Nell’ipotesi di riprese effettuate nel corso di indagini di polizia giudiziaria, la disciplina cambia. Il trattamento dei dati nelle attività di p.g., infatti, a livello europeo non ricade nell’ambito del GDPR (acronimo che individua il reg. U.E. 2016/679), bensì della direttiva 2016/680; come ben sappiamo, la direttiva è fonte normativa che obbliga i destinatari (gli Stati) a raggiungere una determinata finalità con i mezzi giuridici che essi ritengono più utili ed opportuni. In Italia, la direttiva summenzionata è stata attuata con D. Lgs. 51/2018, che riguarda il trattamento dei dati effettuati dalle autorità pubbliche a fini di prevenzione, indagine, accertamento e perseguimento di reati o esecuzione di sanzioni penali.

Con riferimento a quanto sopra esposto, nel corso di indagini di p.g. che si avvalgono dell’utilizzo di fototrappole,

  • l’informativa può essere omessa (Punto 3.1.1 del Provvedimento del Garante dell’8 aprile 2010);
  • l’incaricato (ossia, colui che esegue materialmente le operazioni di trattamento dei dati) deve rivestire necessariamente la qualifica di cui all’art. 57 c.p.p..;
  • le immagini vanno conservate per il tempo prescritto dall’art. 10 del D.P.R. n. 15 del 15.01.2018, che distingue diversi periodi per differenti fattispecie di reato (peraltro, anche nel caso di infrazioni amministrative accertate, le immagini vanno conservate oltre il termine dei 7 giorni sopra riferito, in quanto entrano in altro procedimento).

Inoltre, il titolare e il responsabile del trattamento dei dati sono destinatari di obblighi di sicurezza, per la protezione dei dati, di cui all’art. 25 del D. Lgs. 51/2018 e al capo V del D.P.R. n. 15/2018; sulla base dei predetti articoli, a titolo puramente indicativo, si può suggerire che la fototrappola sia posizionata in contenitori antifurto oppure chiusa con lucchetti a cavo (came-lock); che venga impostata una password che impedisca a chi non è autorizzato di cambiare la configurazione all’apparecchio, et cetera.
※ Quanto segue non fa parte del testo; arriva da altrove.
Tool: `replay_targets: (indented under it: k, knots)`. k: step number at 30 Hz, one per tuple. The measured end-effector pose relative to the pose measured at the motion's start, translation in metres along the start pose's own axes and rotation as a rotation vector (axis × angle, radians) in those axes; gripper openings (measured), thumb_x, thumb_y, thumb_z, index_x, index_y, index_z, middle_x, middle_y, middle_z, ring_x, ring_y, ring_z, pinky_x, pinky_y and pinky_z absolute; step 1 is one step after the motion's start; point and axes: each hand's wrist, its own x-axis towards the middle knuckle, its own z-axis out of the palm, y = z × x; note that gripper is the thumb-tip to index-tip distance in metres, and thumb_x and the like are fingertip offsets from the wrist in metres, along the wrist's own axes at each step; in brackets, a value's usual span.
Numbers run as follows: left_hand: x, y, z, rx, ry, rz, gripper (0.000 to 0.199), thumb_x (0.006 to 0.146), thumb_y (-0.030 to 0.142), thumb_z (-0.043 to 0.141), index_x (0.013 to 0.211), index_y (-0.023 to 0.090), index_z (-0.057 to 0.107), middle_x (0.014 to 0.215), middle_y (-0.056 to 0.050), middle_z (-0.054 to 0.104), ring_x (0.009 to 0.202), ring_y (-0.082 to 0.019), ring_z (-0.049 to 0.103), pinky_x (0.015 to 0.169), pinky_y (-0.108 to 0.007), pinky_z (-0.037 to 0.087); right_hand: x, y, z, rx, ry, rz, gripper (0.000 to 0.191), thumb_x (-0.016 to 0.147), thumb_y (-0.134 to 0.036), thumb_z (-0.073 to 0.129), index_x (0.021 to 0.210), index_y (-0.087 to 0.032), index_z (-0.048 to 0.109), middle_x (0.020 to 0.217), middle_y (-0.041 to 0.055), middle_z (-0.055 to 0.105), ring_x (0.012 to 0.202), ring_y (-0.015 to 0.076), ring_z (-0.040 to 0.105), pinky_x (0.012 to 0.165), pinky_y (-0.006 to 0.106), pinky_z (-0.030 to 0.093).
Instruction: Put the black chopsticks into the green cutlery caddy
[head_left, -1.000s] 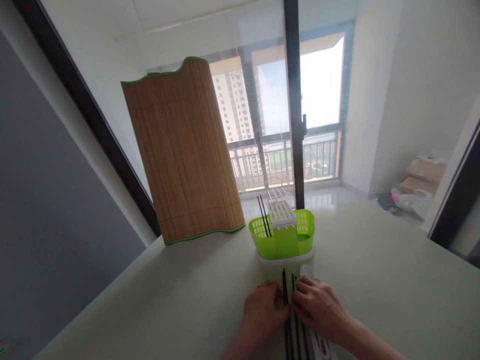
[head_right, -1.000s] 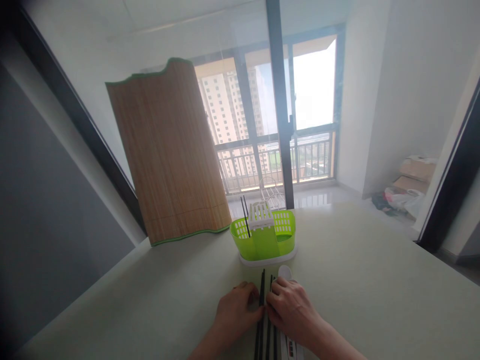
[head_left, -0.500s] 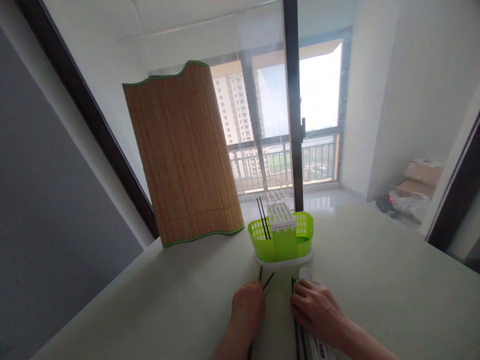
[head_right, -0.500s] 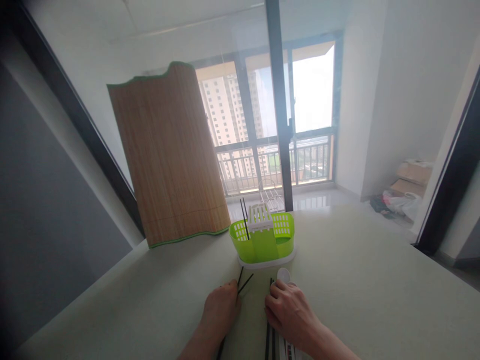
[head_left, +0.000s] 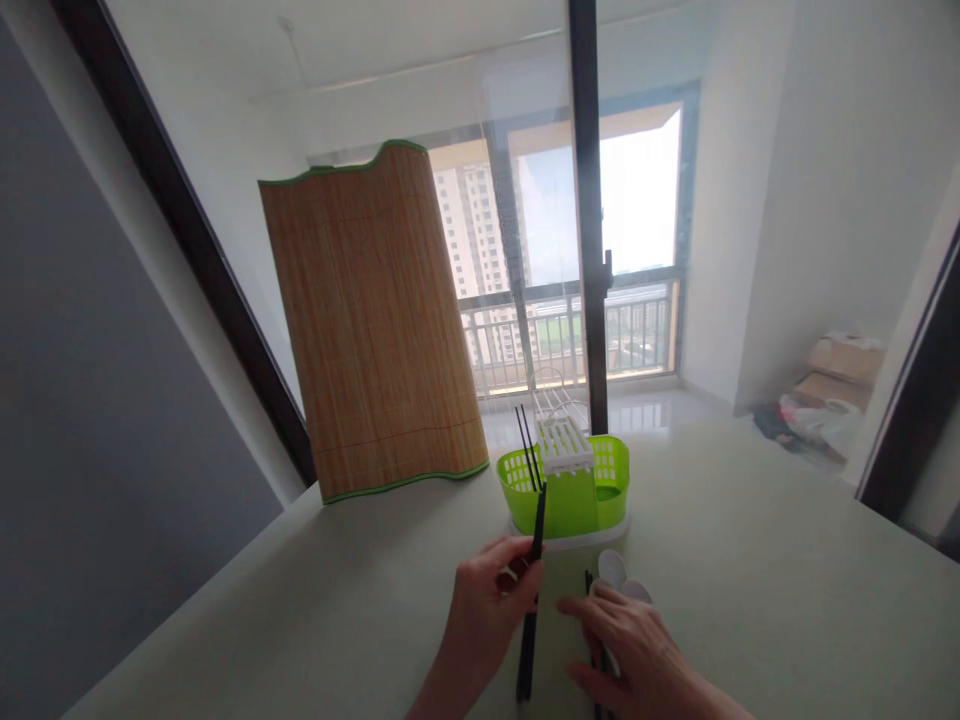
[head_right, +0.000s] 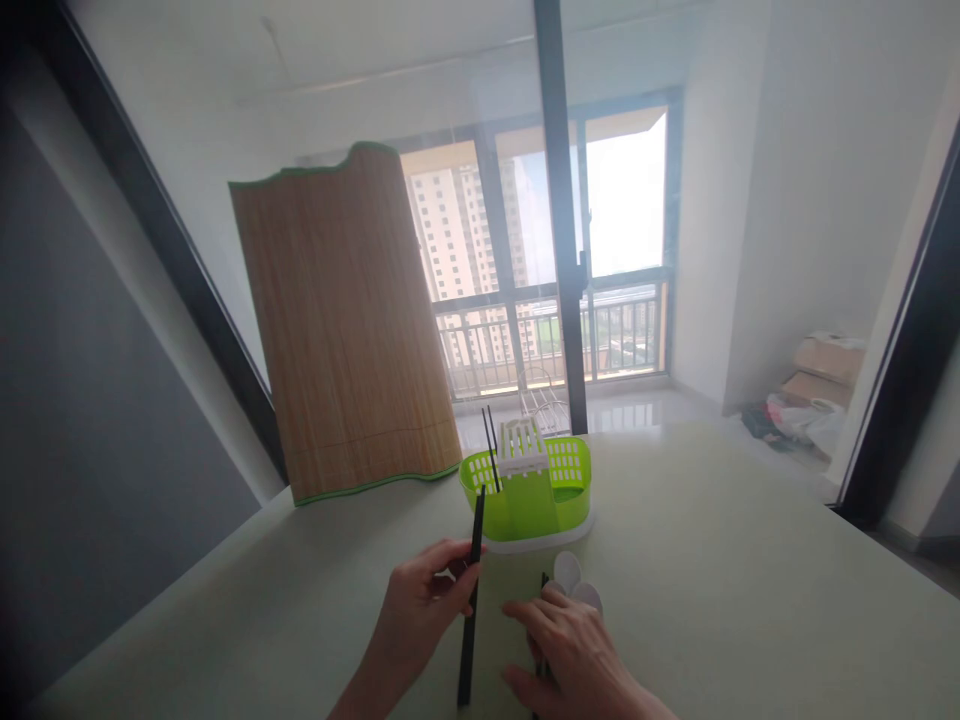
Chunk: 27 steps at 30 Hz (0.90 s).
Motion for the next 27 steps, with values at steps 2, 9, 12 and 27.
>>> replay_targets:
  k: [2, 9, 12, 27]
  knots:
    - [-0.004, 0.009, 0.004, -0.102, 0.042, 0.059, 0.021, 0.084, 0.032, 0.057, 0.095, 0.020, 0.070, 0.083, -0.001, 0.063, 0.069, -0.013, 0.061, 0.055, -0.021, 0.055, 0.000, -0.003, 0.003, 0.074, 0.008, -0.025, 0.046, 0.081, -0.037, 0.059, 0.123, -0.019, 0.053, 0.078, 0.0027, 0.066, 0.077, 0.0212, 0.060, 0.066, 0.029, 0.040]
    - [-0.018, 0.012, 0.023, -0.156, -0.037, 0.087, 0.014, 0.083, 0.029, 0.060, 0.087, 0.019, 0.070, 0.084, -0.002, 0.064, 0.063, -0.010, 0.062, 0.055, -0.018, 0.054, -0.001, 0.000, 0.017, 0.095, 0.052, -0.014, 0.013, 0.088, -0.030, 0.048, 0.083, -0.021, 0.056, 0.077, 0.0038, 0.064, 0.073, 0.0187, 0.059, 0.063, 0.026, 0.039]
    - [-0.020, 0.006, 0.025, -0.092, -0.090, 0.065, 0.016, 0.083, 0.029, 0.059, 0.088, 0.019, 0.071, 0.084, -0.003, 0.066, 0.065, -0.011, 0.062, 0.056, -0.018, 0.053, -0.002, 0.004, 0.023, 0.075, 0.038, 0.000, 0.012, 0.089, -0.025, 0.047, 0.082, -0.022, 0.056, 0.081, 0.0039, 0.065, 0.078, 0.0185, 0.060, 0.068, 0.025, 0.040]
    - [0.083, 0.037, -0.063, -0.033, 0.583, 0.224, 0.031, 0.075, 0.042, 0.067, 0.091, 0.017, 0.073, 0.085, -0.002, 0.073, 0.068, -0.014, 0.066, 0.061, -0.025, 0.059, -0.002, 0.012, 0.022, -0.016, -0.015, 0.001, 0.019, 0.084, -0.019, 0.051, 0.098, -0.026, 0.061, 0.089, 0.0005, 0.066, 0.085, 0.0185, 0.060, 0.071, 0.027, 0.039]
Tuttavia, le misure di sicurezza possono essere innumerevoli: infatti, in base al principio di accountability, che informa tutta la recente normativa sulla protezione dei dati, titolari e responsabili sono tenuti ad adottare tutte le misure adeguate alla protezione, siano esse di natura tecnica che organizzativa; in caso di trattamento illecito dei dati, infatti, l’onere di provare che esso è avvenuto per caso fortuito ed imprevedibile spetta proprio al titolare e/o al responsabile; diversamente, gli stessi saranno sanzionati e tenuti al risarcimento del danno eventualmente prodotto dal trattamento illecito dei dati.